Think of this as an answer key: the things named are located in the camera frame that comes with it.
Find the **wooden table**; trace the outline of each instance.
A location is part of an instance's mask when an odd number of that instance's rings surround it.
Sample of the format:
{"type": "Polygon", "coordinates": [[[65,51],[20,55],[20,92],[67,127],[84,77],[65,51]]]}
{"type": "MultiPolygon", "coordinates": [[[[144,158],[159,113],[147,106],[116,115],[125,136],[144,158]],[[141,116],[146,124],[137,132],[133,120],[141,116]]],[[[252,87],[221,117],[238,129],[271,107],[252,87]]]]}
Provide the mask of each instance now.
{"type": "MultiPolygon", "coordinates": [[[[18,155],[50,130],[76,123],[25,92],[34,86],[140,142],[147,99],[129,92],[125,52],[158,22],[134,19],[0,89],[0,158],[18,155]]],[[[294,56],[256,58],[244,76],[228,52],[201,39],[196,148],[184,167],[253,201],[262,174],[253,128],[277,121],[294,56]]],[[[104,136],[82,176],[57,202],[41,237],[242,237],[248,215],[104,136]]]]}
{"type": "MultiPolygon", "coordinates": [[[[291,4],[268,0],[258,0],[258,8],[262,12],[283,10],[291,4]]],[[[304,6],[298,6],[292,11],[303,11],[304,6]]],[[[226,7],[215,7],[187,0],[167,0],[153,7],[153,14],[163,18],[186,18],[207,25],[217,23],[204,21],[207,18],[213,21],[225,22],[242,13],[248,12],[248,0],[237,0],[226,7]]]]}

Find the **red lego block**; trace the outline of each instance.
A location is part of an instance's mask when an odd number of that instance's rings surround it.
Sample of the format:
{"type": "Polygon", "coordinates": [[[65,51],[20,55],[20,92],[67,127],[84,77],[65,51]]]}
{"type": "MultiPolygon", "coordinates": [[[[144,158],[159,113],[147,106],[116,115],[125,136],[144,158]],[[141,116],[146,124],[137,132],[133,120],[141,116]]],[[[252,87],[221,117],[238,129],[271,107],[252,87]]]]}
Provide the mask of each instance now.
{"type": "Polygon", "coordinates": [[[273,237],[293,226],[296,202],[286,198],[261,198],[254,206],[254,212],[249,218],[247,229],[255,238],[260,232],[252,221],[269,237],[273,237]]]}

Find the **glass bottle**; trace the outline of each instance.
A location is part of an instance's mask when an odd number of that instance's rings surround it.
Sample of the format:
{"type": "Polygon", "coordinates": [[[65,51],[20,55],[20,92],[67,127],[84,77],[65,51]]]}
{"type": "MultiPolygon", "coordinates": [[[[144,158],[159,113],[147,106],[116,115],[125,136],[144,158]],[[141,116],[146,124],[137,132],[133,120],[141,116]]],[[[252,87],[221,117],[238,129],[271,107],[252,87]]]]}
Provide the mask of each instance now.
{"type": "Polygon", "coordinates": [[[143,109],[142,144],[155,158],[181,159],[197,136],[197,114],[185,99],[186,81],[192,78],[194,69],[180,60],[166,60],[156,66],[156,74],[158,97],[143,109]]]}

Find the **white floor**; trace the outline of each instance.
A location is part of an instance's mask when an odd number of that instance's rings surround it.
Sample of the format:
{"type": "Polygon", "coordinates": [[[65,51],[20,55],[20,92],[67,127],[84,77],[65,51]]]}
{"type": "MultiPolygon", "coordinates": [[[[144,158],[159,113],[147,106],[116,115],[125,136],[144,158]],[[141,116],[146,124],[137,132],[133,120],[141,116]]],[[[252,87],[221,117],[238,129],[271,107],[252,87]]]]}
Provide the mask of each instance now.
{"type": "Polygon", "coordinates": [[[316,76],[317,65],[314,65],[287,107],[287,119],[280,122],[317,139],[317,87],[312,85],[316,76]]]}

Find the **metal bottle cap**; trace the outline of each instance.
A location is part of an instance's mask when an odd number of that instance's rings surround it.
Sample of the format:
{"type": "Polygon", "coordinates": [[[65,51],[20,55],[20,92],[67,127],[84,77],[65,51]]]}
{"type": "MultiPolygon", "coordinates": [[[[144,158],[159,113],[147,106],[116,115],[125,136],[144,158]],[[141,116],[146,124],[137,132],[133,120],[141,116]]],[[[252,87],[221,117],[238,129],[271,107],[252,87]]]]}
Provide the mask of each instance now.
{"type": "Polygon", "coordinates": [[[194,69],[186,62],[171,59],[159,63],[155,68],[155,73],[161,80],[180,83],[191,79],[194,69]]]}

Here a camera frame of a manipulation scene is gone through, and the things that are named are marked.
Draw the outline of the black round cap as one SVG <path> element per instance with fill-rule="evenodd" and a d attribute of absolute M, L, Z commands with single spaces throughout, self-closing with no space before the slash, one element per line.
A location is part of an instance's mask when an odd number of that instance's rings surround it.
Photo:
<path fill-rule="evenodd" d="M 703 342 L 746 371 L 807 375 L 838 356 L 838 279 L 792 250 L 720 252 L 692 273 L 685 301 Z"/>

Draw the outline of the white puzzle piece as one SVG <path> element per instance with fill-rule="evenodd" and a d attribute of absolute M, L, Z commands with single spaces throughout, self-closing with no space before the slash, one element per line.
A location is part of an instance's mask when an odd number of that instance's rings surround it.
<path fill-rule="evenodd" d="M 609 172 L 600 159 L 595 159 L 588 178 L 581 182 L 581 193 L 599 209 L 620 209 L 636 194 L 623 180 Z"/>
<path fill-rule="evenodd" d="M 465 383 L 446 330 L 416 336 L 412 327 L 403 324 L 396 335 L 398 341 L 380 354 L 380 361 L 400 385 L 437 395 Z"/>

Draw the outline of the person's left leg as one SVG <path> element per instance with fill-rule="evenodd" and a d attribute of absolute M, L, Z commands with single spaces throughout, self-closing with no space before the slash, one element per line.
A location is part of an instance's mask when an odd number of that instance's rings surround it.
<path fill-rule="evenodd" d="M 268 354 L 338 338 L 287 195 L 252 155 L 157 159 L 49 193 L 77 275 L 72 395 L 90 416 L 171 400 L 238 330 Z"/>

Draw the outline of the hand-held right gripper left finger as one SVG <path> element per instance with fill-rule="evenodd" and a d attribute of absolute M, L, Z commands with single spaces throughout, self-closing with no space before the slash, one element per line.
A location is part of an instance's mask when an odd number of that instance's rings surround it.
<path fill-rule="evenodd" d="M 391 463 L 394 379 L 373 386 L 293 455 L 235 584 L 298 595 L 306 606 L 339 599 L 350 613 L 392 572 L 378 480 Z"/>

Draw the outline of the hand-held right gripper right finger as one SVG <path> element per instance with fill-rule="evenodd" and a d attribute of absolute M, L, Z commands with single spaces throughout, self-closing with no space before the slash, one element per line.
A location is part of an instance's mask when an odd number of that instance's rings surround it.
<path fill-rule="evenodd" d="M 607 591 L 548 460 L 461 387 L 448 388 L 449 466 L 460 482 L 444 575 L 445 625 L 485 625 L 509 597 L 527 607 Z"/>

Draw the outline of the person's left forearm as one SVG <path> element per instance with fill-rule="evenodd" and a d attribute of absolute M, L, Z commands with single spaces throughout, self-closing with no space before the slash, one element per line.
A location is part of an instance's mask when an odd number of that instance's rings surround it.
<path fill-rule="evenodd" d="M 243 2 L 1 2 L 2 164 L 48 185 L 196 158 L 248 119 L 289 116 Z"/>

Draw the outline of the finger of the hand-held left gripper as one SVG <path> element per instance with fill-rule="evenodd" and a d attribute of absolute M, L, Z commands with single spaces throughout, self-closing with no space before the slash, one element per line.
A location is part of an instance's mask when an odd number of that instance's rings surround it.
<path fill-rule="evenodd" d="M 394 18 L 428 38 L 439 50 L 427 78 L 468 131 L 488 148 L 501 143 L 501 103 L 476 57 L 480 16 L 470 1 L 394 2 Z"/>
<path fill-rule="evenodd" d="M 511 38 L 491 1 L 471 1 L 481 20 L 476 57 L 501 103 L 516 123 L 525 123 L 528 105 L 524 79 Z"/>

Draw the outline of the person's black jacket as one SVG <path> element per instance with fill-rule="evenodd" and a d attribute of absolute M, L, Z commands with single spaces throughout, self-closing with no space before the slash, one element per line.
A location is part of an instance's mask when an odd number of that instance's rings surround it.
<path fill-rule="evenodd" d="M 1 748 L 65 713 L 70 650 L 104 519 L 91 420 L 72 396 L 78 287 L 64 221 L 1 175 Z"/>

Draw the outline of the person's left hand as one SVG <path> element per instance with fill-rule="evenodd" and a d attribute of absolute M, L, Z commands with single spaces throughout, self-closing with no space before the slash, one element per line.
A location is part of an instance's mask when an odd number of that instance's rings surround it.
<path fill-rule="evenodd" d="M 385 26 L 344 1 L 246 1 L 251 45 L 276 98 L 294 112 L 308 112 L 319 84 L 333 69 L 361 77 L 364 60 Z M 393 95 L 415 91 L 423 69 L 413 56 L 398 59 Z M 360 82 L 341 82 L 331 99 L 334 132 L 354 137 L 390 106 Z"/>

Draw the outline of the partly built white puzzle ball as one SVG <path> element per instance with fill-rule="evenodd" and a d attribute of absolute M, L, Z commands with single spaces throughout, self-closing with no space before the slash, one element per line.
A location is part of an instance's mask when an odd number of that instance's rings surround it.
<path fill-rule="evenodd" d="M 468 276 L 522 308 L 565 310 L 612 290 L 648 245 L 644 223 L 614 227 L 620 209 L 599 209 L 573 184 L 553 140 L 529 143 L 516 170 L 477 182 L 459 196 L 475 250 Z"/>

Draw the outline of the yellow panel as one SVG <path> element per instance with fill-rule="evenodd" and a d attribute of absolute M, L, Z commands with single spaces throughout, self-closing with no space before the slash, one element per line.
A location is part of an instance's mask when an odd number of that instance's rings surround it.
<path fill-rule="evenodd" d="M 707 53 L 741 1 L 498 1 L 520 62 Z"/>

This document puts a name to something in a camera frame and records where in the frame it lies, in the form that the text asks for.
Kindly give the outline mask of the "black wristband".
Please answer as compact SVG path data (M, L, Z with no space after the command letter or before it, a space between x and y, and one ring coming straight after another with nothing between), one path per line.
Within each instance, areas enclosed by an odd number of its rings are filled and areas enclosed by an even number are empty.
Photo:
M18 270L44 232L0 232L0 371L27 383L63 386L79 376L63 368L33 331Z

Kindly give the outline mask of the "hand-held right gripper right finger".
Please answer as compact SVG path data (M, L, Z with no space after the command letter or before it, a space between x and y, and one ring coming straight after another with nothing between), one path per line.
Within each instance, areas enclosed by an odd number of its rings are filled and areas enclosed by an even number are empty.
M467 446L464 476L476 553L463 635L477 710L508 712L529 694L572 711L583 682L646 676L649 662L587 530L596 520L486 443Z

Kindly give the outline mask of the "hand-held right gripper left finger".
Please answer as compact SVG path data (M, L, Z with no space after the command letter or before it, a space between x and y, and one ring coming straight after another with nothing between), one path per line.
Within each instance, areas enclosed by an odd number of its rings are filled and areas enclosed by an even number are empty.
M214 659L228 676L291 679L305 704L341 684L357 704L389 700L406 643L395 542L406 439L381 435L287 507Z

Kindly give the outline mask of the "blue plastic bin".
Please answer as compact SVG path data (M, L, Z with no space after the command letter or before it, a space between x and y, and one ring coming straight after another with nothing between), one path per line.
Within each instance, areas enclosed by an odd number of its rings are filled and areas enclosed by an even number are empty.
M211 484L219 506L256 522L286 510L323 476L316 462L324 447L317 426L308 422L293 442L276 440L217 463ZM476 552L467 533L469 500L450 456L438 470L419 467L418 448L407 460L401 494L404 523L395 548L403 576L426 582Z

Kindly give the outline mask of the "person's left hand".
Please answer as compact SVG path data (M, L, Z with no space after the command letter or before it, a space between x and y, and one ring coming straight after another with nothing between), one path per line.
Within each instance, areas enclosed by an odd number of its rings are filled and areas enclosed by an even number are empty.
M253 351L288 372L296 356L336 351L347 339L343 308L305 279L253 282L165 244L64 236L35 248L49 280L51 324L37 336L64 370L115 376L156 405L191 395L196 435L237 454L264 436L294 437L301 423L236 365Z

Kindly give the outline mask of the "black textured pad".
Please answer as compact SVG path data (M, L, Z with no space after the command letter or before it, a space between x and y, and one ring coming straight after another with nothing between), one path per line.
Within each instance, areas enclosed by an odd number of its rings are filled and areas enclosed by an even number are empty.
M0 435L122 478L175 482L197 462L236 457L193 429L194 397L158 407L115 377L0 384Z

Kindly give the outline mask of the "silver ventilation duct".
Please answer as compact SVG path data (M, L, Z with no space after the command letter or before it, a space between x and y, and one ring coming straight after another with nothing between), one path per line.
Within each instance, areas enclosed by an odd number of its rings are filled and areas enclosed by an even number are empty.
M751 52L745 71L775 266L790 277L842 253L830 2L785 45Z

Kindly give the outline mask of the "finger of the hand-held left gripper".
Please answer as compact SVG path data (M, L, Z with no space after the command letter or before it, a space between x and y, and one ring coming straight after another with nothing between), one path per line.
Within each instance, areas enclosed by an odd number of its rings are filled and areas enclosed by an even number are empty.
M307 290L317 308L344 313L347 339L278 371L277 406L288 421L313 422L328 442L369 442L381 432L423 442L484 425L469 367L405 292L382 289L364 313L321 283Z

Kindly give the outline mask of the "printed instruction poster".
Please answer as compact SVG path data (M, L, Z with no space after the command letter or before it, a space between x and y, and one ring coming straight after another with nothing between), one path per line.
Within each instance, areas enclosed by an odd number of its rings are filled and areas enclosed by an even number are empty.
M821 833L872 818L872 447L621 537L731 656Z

=====

### TASK REQUIREMENTS:
Where a line in the entries holds the word "bottle", copy that line.

### WRITTEN REPLY:
Find the **glass bottle**; trace the outline of each instance.
Find the **metal bottle cap**; trace the outline of each instance.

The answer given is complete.